### INSTRUCTIONS TO FOLLOW
Every line of the records below from the line with "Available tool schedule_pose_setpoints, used" up to and including the line with "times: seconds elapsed" must be reproduced exactly, and no line outside that range.

= = = = = = =

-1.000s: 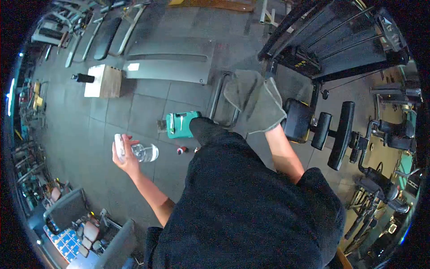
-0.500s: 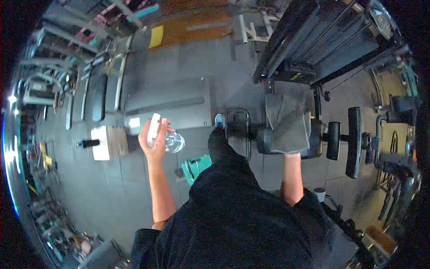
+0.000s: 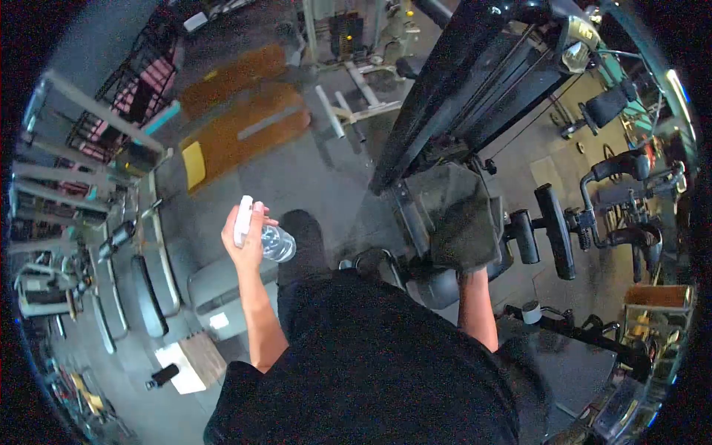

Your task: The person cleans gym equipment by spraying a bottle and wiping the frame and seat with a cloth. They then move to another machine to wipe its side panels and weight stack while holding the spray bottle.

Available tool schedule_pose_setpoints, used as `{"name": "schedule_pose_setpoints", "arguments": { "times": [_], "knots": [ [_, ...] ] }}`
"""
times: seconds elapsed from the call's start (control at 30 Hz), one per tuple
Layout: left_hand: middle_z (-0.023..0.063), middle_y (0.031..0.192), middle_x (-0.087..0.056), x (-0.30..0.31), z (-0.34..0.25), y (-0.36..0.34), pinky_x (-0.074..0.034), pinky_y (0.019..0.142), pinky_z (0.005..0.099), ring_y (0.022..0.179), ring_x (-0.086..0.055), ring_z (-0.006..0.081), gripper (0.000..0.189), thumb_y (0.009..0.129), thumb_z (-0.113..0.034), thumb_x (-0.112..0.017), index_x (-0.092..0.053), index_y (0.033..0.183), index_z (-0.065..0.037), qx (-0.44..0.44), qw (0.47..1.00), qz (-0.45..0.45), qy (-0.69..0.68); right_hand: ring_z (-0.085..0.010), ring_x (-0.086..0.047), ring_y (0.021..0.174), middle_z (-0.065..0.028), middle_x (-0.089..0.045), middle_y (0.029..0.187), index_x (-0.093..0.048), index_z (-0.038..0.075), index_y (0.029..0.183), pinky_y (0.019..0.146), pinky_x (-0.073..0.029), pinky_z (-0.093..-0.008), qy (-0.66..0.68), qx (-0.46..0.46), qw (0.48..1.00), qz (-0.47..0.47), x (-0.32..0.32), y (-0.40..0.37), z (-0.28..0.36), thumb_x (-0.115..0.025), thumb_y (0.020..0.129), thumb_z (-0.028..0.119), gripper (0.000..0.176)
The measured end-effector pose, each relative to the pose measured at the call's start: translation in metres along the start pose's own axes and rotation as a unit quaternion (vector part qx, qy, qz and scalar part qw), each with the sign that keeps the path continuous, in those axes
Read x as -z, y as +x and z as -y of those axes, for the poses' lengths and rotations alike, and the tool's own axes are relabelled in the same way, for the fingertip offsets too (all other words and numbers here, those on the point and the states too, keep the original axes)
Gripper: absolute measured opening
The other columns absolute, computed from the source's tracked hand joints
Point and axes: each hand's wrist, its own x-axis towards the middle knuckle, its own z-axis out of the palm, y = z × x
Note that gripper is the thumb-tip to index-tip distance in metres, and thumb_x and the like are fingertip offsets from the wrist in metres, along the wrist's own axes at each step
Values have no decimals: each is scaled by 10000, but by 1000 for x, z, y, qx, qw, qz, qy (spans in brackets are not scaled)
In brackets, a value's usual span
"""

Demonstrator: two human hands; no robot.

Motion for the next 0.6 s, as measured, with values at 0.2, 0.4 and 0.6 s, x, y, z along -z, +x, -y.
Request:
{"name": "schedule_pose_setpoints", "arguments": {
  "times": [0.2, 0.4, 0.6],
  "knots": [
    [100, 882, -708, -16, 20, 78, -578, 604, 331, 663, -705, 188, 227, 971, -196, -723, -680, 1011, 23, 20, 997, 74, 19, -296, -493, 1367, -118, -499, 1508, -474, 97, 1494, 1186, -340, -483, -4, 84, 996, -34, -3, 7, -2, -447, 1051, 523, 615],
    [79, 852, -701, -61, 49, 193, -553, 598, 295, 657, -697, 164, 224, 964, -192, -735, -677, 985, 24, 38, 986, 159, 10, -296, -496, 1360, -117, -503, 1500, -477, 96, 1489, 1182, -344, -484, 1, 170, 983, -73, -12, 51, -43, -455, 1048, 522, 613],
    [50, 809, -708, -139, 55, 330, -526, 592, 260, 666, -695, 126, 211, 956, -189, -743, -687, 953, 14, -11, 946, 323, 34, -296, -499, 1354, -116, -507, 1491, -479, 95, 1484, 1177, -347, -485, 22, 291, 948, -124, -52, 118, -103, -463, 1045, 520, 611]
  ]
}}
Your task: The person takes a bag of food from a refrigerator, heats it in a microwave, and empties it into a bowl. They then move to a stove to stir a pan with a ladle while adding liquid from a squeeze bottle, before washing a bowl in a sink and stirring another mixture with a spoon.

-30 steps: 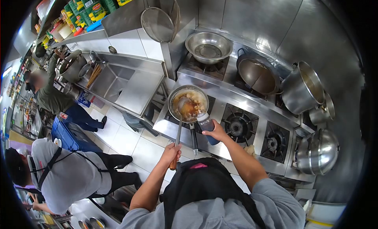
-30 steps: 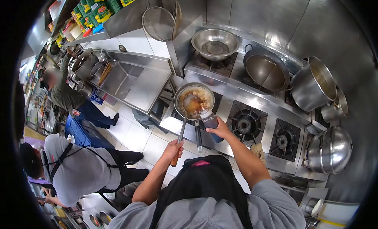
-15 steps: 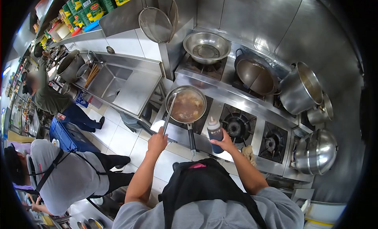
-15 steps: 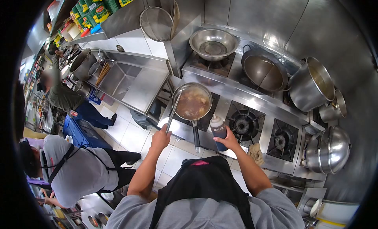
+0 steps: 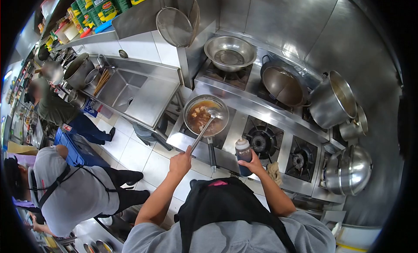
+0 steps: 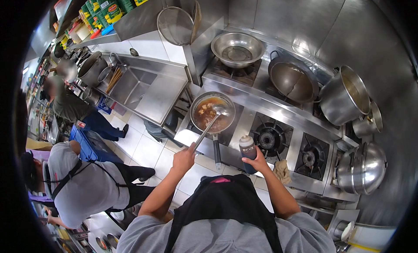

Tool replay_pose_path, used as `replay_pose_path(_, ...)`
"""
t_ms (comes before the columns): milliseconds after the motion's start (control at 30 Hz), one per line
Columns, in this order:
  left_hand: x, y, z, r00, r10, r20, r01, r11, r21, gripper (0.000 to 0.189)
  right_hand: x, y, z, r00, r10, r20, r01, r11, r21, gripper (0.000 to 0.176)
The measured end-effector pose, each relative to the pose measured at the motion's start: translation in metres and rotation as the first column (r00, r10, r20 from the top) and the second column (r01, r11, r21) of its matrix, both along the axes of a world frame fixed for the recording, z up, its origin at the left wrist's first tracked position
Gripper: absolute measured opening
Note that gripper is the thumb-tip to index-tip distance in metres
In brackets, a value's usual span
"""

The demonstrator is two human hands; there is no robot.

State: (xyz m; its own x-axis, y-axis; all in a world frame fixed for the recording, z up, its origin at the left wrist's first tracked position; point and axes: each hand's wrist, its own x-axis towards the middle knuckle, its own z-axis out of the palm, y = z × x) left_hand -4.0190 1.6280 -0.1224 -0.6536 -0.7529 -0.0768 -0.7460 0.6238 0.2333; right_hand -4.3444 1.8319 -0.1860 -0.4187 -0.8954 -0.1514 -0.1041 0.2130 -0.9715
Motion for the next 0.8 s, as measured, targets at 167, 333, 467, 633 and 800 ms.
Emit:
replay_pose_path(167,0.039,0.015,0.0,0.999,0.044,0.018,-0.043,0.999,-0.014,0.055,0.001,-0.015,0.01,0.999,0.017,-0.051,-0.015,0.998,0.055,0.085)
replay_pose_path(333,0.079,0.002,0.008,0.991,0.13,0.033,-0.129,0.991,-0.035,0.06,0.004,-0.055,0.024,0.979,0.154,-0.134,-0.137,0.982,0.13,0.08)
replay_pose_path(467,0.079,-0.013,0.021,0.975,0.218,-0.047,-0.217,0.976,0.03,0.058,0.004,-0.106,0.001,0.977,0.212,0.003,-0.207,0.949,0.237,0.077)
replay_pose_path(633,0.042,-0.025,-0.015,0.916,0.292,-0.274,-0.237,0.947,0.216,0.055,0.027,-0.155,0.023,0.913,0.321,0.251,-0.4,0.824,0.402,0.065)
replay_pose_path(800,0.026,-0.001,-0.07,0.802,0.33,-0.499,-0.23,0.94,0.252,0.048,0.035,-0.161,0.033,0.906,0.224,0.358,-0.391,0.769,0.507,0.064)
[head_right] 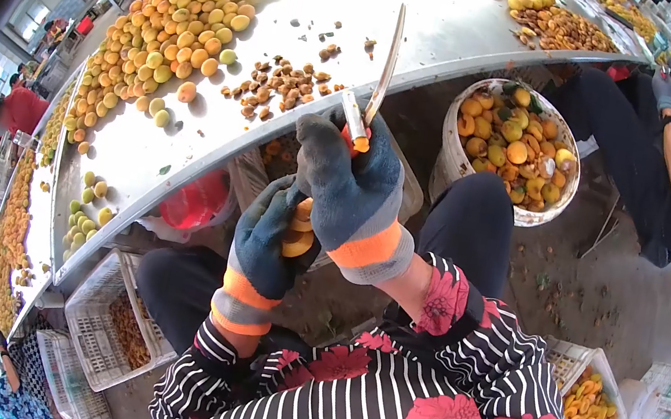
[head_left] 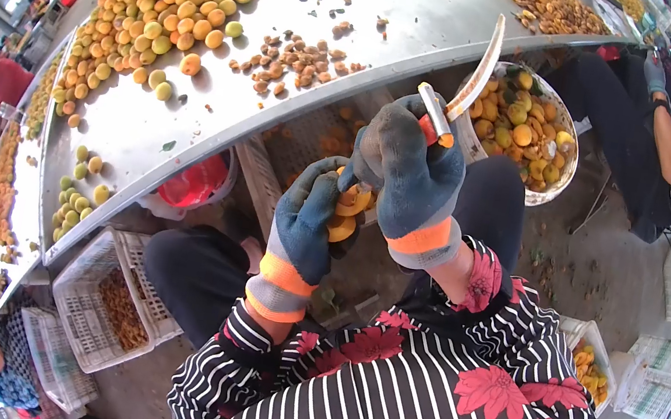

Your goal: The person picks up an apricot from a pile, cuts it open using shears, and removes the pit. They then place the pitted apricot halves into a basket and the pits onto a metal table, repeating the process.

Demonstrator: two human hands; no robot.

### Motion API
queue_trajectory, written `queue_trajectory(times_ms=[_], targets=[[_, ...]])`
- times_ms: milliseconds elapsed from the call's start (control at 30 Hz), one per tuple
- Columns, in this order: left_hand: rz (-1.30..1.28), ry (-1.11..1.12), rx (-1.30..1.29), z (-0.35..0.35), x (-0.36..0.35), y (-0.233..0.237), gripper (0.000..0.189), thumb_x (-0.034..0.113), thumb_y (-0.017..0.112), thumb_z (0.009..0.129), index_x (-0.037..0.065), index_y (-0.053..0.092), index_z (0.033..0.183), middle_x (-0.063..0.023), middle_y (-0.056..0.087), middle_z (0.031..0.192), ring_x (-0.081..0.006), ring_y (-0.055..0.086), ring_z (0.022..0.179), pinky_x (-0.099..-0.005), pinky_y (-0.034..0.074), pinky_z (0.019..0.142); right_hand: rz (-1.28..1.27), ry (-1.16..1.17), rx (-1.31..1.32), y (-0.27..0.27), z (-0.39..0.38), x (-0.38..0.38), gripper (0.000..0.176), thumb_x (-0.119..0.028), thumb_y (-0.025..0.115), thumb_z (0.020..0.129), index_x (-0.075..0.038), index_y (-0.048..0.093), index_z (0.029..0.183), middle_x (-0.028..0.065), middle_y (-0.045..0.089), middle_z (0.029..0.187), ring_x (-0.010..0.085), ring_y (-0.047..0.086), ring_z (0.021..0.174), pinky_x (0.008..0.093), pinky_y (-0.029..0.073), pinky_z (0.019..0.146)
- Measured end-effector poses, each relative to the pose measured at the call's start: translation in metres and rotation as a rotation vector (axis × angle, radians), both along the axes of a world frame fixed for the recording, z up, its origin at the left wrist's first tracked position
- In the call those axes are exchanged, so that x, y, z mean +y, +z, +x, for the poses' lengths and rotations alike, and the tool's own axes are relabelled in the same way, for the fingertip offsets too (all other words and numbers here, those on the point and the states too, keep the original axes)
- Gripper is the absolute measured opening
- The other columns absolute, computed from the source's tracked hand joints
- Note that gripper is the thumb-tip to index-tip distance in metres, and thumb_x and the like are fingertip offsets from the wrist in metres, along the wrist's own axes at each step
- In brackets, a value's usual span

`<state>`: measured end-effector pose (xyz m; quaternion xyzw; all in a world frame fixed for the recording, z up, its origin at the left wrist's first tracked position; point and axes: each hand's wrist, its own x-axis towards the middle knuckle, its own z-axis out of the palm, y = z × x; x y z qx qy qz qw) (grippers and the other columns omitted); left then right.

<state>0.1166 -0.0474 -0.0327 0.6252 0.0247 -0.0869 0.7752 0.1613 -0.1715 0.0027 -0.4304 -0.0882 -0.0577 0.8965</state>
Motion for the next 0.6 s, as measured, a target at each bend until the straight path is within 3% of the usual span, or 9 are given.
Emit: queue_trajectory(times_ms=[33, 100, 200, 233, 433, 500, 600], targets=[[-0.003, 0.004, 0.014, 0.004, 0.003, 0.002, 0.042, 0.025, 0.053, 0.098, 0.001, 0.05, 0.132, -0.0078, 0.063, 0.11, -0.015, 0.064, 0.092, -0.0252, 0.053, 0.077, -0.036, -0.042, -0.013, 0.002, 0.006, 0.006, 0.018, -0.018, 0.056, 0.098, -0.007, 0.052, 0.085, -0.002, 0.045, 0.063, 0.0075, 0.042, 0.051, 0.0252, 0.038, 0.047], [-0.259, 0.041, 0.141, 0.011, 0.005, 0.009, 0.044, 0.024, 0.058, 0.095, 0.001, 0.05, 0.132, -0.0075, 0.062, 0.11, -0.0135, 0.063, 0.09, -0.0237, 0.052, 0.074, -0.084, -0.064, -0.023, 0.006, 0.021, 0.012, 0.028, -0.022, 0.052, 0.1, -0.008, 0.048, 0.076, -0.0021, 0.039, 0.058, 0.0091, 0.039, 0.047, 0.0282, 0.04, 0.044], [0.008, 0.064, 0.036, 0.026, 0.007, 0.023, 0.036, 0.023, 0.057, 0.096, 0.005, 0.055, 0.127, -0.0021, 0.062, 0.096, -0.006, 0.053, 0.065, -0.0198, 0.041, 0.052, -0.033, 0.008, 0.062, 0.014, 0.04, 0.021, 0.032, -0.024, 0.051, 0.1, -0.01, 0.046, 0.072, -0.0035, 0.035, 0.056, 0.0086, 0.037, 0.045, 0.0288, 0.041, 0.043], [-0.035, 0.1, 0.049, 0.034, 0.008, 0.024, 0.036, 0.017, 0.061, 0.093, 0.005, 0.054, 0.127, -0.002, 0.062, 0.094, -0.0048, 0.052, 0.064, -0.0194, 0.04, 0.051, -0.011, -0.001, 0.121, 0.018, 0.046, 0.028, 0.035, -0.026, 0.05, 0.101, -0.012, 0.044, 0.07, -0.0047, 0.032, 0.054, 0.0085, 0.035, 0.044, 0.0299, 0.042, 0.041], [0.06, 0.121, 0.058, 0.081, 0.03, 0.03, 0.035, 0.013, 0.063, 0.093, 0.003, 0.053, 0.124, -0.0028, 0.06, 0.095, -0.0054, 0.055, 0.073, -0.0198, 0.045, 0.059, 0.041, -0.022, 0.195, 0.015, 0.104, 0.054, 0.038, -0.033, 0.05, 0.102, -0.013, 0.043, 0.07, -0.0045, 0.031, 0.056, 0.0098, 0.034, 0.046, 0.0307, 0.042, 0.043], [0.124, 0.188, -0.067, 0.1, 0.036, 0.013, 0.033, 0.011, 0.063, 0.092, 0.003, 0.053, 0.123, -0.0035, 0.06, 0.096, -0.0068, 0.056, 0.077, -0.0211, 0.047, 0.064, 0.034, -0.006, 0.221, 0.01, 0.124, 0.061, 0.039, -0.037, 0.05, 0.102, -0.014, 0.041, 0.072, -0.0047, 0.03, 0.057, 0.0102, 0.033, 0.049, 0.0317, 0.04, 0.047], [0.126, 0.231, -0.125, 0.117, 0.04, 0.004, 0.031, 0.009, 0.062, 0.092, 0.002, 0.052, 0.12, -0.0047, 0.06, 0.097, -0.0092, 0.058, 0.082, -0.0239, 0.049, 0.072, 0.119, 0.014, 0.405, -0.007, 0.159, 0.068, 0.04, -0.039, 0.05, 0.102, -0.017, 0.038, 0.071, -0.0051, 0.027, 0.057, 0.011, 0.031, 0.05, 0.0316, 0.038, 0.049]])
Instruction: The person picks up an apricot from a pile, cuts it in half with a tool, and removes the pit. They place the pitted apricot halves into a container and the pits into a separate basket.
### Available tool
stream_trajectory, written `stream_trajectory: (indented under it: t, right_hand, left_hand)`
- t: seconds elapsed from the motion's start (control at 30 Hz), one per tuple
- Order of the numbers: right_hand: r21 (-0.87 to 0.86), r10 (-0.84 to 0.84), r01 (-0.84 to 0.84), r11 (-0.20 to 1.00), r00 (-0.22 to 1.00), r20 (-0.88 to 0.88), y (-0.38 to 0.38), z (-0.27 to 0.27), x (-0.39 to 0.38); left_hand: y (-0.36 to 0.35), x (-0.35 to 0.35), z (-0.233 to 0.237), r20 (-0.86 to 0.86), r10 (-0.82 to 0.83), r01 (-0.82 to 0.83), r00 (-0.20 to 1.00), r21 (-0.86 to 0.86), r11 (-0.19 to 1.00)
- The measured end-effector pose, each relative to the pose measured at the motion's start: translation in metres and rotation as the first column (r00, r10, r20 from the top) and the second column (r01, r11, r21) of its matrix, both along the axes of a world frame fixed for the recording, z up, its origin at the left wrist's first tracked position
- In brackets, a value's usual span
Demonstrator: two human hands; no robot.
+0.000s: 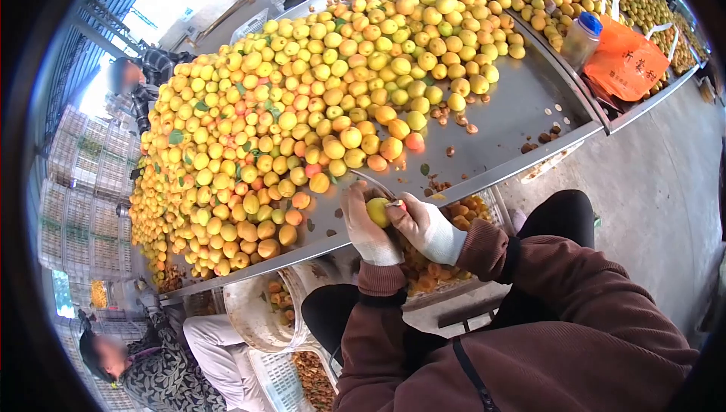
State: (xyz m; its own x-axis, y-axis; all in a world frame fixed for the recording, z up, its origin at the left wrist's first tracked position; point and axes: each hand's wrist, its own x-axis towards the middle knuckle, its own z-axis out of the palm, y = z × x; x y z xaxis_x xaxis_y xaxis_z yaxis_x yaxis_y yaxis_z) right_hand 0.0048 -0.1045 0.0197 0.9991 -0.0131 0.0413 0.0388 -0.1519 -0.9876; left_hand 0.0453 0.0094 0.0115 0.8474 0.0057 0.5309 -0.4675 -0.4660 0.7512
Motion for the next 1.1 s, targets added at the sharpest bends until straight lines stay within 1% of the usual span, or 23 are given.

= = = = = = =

### RESULT OF THIS EXERCISE
Available tool schedule_pose_setpoints, used as `{"name": "schedule_pose_setpoints", "arguments": { "times": [_], "knots": [ [_, ...] ] }}`
"""
times: seconds elapsed from the call's start (control at 30 Hz), one per tuple

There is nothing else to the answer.